Sexta-feira, 11 de Setembro de 2026
Por Redação Rádio Pampa | 11 de setembro de 2026
O IPCA (Índice Nacional de Preços ao Consumidor Amplo), que mede a inflação oficial do Brasil, ficou em -0,32% em agosto, 0,39 ponto percentual abaixo da taxa registrada em julho, de acordo com dados divulgados nesta sexta-feira (11) pelo IBGE (Instituto Brasileiro de Geografia e Estatística).
Essa é a maior deflação mensal registrada pelo índice desde agosto de 2022, quando o IPCA caiu 0,36%. No ano, no entanto, o IPCA acumula alta de 3,11%. Nos últimos 12 meses, o índice ficou em 4,22%, abaixo dos 4,44% dos 12 meses imediatamente anteriores. Em agosto de 2025, a variação havia sido de -0,11%.
Habitação (-1,87%), transportes (-0,86%), alimentação e bebidas (-0,34%) e comunicação (-0,09%) tiveram deflação. As altas oscilaram entre 0,12% de vestuário e 1,30% de despesas pessoais.
Despesas pessoais foi o grupo de maior variação (1,3%) e impacto (0,13 ponto percentual), impulsionado pela alta no preço do cigarro (19,59%), que apresentou o maior impacto positivo no resultado do mês (0,11 ponto percentual).
A queda em habitação (-1,87%), o menor resultado para um mês de agosto desde o Plano Real, veio da contribuição de -0,33 ponto percentual da energia elétrica residencial, que recuou 7,63% no mês.

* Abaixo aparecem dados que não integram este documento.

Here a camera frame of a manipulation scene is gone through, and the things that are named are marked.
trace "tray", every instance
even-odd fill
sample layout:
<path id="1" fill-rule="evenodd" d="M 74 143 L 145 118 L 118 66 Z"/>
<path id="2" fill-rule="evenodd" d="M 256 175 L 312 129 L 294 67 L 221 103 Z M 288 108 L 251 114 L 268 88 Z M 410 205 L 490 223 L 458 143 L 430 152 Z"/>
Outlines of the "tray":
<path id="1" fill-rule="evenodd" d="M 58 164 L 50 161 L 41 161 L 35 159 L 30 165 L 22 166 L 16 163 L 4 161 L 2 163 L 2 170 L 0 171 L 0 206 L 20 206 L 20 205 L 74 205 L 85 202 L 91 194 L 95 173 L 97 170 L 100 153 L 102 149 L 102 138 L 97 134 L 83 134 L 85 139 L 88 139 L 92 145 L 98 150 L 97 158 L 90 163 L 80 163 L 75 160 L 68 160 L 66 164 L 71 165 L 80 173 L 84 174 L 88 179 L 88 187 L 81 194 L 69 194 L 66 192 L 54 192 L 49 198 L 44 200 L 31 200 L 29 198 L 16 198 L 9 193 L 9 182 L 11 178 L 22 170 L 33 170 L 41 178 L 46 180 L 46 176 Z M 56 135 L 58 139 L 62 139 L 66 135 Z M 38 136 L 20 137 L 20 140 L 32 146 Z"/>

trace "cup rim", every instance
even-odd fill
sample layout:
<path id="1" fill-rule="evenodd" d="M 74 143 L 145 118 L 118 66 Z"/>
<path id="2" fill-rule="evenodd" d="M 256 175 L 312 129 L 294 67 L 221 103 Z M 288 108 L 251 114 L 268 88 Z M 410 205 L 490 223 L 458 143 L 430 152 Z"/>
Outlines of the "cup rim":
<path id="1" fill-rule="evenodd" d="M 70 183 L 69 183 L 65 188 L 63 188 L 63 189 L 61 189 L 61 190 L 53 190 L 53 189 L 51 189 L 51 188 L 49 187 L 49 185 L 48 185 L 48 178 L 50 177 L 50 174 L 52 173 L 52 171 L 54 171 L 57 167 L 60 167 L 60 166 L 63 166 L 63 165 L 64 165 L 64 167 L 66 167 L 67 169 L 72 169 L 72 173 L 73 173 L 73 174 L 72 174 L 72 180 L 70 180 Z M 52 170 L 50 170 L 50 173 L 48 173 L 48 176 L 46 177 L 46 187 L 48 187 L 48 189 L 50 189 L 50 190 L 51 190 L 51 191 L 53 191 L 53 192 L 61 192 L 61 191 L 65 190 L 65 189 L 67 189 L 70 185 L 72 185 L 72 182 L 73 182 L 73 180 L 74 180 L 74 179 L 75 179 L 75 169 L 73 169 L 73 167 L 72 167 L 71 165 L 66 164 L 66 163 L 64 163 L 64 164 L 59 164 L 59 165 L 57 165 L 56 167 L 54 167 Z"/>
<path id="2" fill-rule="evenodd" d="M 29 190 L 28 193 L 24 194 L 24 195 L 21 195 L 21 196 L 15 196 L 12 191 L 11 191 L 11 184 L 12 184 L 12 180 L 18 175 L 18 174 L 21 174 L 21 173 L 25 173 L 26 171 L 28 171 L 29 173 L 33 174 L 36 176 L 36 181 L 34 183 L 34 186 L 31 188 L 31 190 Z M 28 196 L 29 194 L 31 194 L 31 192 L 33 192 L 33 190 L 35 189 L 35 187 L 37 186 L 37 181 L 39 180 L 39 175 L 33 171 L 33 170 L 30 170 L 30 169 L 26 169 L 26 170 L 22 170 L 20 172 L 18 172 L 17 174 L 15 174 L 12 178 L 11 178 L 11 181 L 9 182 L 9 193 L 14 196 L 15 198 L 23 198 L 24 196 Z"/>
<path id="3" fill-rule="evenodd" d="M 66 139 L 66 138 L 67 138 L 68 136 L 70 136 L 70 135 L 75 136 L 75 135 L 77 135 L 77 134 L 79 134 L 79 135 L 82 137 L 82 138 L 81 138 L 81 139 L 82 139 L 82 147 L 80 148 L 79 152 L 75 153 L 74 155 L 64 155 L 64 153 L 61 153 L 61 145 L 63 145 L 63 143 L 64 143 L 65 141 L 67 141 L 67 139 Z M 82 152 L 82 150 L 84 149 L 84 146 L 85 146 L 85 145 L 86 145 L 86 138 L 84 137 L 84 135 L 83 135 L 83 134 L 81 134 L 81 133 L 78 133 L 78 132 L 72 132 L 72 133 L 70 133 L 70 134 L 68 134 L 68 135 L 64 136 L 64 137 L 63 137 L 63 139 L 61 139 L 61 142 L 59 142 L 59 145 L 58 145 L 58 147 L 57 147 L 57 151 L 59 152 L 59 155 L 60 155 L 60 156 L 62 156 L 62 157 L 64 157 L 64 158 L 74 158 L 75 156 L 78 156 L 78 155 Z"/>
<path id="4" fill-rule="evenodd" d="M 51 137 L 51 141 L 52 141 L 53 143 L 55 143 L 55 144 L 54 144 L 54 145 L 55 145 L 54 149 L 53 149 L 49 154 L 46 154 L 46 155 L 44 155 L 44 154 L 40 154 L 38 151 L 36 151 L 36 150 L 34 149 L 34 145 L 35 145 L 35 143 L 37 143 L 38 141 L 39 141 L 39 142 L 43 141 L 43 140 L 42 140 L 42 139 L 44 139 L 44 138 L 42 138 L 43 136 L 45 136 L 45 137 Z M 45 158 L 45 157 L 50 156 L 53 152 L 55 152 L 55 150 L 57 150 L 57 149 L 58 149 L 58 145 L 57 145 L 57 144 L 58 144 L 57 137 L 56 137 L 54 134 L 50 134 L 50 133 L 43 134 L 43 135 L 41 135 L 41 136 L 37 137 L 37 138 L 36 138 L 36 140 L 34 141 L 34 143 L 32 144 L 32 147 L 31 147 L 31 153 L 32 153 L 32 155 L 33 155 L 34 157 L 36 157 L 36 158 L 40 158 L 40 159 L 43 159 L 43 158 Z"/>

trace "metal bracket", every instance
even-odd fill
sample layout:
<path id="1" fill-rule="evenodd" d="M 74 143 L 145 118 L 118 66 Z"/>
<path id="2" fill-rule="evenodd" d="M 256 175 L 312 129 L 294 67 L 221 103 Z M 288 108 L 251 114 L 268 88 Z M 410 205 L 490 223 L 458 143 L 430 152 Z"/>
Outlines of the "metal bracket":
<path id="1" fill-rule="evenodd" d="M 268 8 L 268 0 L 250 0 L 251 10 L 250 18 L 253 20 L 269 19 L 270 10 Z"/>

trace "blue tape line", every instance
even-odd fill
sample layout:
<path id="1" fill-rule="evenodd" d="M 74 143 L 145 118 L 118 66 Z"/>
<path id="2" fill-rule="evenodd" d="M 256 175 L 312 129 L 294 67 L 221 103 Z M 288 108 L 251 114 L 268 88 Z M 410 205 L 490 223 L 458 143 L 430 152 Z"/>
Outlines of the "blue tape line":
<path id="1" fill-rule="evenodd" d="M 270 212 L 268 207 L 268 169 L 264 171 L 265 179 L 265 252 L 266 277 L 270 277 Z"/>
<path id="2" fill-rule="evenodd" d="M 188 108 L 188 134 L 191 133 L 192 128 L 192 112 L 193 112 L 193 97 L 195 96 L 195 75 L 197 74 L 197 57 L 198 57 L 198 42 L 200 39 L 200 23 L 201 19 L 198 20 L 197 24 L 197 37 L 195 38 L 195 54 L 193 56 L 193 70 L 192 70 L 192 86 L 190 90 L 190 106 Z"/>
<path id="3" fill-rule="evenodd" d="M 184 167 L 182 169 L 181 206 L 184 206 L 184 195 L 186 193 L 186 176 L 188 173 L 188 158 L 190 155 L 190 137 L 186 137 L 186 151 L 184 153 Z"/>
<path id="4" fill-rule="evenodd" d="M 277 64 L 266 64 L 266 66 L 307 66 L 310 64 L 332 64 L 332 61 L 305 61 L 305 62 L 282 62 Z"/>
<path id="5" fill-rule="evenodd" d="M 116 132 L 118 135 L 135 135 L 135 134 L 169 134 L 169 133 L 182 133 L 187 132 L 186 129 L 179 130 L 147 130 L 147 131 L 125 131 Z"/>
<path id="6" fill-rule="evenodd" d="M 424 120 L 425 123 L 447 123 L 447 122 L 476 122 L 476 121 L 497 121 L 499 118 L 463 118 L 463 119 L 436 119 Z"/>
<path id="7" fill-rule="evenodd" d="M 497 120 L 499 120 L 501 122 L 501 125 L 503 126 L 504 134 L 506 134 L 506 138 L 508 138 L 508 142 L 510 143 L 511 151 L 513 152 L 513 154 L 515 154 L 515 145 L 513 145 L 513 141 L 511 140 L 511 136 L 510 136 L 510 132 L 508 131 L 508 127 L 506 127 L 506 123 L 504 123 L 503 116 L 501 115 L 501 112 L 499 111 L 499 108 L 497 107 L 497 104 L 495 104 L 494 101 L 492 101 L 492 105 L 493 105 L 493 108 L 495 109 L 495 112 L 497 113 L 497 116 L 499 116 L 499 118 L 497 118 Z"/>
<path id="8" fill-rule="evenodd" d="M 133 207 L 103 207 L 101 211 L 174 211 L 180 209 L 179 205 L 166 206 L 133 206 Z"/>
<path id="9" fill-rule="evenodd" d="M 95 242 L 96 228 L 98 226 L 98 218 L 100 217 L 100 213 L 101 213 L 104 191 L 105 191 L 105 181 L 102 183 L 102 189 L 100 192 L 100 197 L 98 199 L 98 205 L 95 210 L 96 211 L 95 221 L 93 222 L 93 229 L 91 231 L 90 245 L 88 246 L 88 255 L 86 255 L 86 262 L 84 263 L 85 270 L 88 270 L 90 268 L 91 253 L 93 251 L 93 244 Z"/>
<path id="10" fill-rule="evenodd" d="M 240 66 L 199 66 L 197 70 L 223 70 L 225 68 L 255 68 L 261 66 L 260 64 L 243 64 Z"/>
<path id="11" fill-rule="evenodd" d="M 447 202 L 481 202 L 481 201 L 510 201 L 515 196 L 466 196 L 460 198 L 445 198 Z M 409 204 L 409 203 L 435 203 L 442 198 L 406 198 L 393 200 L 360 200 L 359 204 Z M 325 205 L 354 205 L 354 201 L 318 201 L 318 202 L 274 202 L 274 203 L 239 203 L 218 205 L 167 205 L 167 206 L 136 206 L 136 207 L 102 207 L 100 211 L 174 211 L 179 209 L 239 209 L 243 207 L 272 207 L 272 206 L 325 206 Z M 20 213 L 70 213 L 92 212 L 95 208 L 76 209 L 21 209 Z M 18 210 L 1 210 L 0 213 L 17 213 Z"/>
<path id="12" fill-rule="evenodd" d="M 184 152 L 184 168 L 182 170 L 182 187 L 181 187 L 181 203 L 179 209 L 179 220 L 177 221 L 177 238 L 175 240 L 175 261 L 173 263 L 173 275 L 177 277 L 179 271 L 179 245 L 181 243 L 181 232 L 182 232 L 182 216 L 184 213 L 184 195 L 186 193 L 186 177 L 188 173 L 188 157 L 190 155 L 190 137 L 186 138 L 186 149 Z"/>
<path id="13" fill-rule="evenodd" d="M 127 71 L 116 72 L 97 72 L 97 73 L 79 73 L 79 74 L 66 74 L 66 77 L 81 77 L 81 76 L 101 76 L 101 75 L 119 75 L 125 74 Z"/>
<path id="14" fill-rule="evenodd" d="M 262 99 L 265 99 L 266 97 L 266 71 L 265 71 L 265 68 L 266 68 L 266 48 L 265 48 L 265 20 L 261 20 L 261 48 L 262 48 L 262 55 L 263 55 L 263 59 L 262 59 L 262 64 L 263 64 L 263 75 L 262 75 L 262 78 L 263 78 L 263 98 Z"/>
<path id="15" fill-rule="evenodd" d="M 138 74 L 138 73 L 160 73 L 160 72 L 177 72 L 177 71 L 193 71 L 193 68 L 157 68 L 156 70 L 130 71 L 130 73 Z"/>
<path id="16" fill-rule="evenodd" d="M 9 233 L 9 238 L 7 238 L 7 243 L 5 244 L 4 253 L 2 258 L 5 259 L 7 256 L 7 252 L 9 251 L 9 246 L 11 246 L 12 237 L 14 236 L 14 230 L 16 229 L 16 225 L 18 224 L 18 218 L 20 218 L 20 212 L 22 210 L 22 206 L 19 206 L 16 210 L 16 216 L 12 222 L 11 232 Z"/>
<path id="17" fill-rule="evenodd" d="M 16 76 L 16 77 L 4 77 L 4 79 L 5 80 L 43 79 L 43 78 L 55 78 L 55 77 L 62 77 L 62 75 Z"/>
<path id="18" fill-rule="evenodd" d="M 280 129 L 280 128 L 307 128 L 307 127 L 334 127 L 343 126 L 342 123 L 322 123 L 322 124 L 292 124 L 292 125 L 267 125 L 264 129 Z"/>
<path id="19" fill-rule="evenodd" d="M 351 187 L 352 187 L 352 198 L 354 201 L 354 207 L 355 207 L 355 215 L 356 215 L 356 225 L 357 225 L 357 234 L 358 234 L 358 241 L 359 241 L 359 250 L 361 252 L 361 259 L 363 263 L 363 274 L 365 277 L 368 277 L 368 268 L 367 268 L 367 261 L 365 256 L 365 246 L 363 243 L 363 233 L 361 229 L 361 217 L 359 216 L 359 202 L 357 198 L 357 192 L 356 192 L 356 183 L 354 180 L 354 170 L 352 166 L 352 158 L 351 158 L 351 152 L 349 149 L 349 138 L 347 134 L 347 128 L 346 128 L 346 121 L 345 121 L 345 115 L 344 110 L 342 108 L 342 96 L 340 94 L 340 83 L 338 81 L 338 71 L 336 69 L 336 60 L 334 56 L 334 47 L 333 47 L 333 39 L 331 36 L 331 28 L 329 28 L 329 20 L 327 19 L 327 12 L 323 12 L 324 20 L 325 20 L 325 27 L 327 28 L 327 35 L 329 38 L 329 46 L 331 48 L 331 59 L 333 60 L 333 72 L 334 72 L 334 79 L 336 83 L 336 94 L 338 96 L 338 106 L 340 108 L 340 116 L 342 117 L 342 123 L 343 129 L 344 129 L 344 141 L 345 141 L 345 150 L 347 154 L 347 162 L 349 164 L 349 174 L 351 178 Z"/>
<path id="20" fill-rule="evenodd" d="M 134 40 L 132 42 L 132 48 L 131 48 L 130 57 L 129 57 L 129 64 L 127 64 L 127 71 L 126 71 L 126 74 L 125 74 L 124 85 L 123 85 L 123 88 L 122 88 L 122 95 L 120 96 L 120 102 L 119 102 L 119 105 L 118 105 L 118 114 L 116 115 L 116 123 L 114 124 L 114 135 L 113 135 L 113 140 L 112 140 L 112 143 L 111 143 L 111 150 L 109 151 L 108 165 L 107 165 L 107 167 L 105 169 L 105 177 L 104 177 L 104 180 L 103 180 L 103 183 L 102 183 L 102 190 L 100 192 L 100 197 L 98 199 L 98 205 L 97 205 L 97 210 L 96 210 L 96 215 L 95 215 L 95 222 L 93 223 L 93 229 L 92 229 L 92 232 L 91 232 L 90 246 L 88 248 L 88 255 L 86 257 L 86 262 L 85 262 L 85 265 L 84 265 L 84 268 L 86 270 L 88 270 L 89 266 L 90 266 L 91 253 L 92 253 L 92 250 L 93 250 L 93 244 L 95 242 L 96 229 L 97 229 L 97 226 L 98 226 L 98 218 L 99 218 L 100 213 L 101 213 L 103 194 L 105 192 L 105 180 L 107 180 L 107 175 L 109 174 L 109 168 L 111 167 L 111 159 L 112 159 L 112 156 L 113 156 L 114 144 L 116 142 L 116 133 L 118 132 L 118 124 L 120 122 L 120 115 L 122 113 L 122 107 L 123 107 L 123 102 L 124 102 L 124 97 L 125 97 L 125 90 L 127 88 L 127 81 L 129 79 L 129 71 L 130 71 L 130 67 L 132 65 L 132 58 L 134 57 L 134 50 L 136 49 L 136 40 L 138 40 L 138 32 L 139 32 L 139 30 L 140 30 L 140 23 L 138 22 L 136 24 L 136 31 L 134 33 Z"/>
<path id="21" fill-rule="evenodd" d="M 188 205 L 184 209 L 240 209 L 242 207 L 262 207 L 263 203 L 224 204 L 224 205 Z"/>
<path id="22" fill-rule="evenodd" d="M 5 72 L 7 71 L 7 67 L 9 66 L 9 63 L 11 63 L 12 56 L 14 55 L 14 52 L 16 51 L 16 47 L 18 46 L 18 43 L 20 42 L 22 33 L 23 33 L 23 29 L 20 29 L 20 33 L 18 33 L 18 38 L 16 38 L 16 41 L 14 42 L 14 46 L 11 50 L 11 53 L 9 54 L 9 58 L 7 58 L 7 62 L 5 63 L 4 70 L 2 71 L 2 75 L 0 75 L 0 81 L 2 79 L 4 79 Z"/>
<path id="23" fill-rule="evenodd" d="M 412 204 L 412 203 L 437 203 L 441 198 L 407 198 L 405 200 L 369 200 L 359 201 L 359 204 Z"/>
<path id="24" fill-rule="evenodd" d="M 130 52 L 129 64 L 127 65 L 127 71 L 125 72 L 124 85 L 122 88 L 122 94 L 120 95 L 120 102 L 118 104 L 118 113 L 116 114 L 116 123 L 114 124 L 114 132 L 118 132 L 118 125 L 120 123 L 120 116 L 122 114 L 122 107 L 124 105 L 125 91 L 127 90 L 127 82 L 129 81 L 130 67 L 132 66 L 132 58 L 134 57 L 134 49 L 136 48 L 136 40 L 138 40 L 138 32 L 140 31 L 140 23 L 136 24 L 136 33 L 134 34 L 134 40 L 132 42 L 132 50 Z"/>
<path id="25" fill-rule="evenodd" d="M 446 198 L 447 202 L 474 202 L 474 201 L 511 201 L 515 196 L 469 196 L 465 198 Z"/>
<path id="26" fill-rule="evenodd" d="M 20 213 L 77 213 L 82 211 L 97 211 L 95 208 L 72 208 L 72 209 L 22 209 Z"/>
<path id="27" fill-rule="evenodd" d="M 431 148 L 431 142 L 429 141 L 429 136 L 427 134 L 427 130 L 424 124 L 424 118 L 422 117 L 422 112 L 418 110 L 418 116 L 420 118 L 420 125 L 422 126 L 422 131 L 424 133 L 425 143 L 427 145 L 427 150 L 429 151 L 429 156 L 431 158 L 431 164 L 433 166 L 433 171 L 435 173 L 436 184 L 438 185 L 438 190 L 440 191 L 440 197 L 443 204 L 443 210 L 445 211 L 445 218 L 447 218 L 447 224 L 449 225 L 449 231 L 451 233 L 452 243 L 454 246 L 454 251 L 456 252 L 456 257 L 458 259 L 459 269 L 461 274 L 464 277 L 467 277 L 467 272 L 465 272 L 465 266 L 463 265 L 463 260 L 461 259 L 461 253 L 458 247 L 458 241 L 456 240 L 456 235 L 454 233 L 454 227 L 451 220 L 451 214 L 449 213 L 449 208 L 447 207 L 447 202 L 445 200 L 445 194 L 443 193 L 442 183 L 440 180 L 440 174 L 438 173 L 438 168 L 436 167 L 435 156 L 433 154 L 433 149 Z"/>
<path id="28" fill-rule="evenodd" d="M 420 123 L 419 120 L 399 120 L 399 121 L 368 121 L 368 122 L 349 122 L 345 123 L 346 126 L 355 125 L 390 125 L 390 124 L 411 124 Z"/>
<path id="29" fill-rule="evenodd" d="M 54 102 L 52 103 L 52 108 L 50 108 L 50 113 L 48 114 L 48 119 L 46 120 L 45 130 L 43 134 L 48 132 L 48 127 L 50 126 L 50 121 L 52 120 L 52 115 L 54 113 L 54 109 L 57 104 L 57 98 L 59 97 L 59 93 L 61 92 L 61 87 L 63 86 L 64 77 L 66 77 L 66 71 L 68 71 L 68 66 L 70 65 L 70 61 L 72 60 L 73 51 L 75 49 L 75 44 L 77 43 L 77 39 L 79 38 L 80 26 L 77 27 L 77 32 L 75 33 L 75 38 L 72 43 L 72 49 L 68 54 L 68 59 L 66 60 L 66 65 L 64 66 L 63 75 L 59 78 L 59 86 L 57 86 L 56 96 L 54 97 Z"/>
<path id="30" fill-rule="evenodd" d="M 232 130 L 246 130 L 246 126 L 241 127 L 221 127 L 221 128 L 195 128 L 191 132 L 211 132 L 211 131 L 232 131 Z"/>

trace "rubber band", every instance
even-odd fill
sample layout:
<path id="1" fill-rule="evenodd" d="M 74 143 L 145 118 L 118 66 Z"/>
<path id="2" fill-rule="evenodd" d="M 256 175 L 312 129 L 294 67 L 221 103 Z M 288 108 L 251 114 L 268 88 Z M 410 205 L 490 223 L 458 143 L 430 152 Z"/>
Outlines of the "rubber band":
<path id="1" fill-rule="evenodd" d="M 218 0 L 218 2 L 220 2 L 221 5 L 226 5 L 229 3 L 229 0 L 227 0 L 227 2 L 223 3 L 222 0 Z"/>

A deflação em transportes (-0,86%) reflete as quedas de 13,17% nas passagens aéreas e de 0,91% nos combustíveis, com recuos no etanol (-3,95%), óleo diesel (-0,80%) e gasolina (-0,59%). O gás veicular subiu 2,62%.
No grupo alimentação e bebidas, as principais quedas foram na batata-inglesa (-19,89%), cenoura (-11,22%), cebola (-11,07%), tomate (-10,94%), ovo de galinha (-4,15%) e café moído (-1,86%). No lado das altas, destacam-se o leite longa vida (1,78%), frutas (0,84%) e carnes (0,61%).